The inconvenient is that it multiplies the cost of the shader by the sampling size N, with N = 3×3 being already costly and not perfectly anti-aliased. Still, most of the time the aliasing only occurs in a small proportion of the pixels in the window: at shape silhouettes, shadows border, highlights, etc. Oversampling these regions only should thus do the trick for not too expansive: this is adaptive sampling.

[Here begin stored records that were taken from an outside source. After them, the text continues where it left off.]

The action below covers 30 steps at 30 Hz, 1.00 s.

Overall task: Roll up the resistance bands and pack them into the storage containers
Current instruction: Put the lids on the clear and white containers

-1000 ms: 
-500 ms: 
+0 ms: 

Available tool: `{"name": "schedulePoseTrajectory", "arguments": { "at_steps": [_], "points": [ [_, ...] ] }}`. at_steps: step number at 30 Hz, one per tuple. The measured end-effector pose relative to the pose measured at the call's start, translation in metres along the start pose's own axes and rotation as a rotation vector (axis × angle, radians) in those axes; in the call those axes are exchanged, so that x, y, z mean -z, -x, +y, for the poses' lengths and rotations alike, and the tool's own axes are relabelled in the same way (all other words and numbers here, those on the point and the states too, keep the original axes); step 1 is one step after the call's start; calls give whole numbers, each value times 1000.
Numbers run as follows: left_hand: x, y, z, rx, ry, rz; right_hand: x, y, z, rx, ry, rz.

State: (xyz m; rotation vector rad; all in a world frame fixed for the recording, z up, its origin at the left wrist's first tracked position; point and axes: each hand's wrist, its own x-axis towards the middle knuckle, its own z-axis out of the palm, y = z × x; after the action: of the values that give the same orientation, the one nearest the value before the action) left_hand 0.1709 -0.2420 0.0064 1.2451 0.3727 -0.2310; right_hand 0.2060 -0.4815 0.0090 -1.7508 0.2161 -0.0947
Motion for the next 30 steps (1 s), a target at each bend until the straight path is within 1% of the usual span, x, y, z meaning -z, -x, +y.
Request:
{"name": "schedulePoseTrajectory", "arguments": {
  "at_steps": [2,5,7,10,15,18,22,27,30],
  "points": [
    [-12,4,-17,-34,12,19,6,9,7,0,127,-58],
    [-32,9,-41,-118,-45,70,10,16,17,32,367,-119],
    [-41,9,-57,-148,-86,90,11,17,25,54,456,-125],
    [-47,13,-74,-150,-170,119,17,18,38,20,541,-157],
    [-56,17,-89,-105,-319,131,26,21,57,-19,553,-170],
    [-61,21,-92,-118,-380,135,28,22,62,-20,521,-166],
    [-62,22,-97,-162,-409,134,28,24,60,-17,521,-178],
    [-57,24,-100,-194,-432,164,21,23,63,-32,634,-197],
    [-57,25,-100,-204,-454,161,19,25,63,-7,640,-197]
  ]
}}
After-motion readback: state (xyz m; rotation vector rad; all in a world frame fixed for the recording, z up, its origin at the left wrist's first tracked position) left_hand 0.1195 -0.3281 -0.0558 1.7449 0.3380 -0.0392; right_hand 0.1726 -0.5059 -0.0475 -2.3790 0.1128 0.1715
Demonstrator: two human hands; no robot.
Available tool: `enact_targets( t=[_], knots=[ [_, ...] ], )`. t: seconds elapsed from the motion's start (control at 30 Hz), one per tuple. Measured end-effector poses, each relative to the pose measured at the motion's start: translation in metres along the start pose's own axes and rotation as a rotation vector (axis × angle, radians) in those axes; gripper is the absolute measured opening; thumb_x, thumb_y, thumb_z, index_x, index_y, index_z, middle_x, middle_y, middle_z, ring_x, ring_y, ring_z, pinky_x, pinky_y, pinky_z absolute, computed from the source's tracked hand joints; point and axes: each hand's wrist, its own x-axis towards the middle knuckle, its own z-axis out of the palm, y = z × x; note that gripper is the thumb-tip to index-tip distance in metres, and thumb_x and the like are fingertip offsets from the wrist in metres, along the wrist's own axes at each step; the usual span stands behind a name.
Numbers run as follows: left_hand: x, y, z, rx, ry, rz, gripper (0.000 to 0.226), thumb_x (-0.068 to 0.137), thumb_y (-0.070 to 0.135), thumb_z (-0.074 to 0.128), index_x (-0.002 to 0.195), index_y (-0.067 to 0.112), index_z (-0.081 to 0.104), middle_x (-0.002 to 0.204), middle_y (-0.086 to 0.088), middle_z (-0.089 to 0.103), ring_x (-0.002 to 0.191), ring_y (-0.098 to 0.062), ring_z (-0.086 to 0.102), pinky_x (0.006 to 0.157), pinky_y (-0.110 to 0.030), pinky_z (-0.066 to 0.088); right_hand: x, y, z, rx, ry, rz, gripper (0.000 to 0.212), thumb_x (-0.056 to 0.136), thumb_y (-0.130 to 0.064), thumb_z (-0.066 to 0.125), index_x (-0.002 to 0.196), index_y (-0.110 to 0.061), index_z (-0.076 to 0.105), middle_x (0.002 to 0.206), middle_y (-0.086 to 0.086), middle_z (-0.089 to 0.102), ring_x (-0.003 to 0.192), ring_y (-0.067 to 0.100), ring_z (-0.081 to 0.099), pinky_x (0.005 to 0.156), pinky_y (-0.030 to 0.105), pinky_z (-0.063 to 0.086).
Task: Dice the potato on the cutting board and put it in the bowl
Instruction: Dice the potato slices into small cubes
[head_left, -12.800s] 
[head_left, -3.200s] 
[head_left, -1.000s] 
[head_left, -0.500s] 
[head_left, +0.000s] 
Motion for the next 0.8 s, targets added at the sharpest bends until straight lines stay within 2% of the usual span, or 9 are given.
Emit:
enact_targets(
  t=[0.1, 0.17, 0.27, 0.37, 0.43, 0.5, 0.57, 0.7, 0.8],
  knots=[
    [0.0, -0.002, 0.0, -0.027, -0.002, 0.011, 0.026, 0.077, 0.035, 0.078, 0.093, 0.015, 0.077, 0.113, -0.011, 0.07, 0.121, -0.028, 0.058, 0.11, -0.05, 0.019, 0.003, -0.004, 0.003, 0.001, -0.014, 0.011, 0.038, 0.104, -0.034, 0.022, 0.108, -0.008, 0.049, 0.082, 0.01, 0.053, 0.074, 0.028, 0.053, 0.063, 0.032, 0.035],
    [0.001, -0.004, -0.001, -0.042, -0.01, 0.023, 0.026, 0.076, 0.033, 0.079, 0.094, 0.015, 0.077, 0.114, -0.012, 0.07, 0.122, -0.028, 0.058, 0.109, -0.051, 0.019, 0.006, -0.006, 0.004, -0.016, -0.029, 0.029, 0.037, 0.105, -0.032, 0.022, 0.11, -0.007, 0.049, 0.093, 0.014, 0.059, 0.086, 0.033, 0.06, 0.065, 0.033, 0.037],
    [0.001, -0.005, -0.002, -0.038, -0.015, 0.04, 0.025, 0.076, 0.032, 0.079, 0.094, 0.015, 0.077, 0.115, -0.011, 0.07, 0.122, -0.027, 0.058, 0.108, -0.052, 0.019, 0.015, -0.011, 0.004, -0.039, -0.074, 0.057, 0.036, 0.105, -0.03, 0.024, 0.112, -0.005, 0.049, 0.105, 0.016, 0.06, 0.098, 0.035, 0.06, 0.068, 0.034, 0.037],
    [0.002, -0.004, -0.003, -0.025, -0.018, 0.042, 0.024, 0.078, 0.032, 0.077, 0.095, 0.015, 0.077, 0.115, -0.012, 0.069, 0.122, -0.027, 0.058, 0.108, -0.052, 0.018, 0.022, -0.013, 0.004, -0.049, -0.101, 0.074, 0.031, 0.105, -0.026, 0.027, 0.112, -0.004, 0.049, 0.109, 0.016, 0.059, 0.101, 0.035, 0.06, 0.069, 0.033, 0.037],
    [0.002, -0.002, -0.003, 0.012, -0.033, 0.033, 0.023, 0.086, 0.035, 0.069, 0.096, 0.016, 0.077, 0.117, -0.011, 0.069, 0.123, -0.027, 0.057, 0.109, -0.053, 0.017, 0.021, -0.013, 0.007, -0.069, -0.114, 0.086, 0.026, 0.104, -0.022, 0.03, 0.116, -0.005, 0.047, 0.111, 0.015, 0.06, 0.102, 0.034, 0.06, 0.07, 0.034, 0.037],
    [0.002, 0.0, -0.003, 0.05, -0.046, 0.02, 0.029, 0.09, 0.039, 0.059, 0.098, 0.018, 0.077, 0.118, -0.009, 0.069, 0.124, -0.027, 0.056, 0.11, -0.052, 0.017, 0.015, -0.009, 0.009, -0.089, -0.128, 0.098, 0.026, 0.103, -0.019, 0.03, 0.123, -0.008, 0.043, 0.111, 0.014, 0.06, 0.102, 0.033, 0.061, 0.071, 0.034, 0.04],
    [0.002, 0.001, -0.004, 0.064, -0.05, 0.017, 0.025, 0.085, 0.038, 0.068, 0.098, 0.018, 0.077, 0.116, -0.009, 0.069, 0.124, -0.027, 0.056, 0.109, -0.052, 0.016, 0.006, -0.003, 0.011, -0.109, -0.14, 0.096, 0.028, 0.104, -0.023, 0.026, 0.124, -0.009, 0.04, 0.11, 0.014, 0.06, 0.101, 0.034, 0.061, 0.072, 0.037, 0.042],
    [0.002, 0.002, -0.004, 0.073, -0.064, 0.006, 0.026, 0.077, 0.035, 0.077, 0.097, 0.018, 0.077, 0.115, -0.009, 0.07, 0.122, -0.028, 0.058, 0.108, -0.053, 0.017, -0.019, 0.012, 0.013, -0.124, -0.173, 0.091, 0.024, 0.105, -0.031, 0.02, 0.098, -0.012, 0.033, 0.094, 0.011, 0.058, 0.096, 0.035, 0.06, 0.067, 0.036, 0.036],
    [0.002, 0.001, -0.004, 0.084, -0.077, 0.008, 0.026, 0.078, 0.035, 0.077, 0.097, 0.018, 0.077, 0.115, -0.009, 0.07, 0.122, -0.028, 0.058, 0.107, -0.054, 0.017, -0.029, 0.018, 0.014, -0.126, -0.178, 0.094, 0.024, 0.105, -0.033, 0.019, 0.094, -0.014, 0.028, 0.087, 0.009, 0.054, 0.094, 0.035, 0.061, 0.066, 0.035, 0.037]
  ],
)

One way to implement it is to define your render function in Common tab, to call it once as usual in BufferA, and in Image tab to either just display it or add more samples if there is too much difference with neighbor pixels (your choice of criterion here).
Another way is to relate on the marvelous hardware derivatives again (a reminder that they apply to any variable or expression and are almost free). It’s not perfect ( 2×2 block neighborhood ) but the code is then ultra simple: just rename your main as mainImage0 and append this at the end of your code:

// === easy adaptive sampling. === https://shadertoyunofficial.wordpress.com/2021/03/09/advanced-tricks/
//                           more: https://www.shadertoy.com/results?query=easy+adaptive+sampling
void mainImage(out vec4 O, vec2 U) {
    mainImage0(O,U);
    if ( fwidth(length(O)) > .01 ) {  // difference threshold between neighbor pixels
        vec4 o;
        for (int k=0; k < 9; k+= k==3?2:1 )
          { mainImage0(o,U+vec2(k%3-1,k/3-1)/3.); O += o; }
        O /= 9.;
     // O.r++;                        // uncomment to see where the oversampling occurs
    }
}

To be adapted to higher sampling if you wish. Jittering the samples would even improve this basic scheme. You might even cascade this twice via a buffer to allow higher sampling on tough areas only.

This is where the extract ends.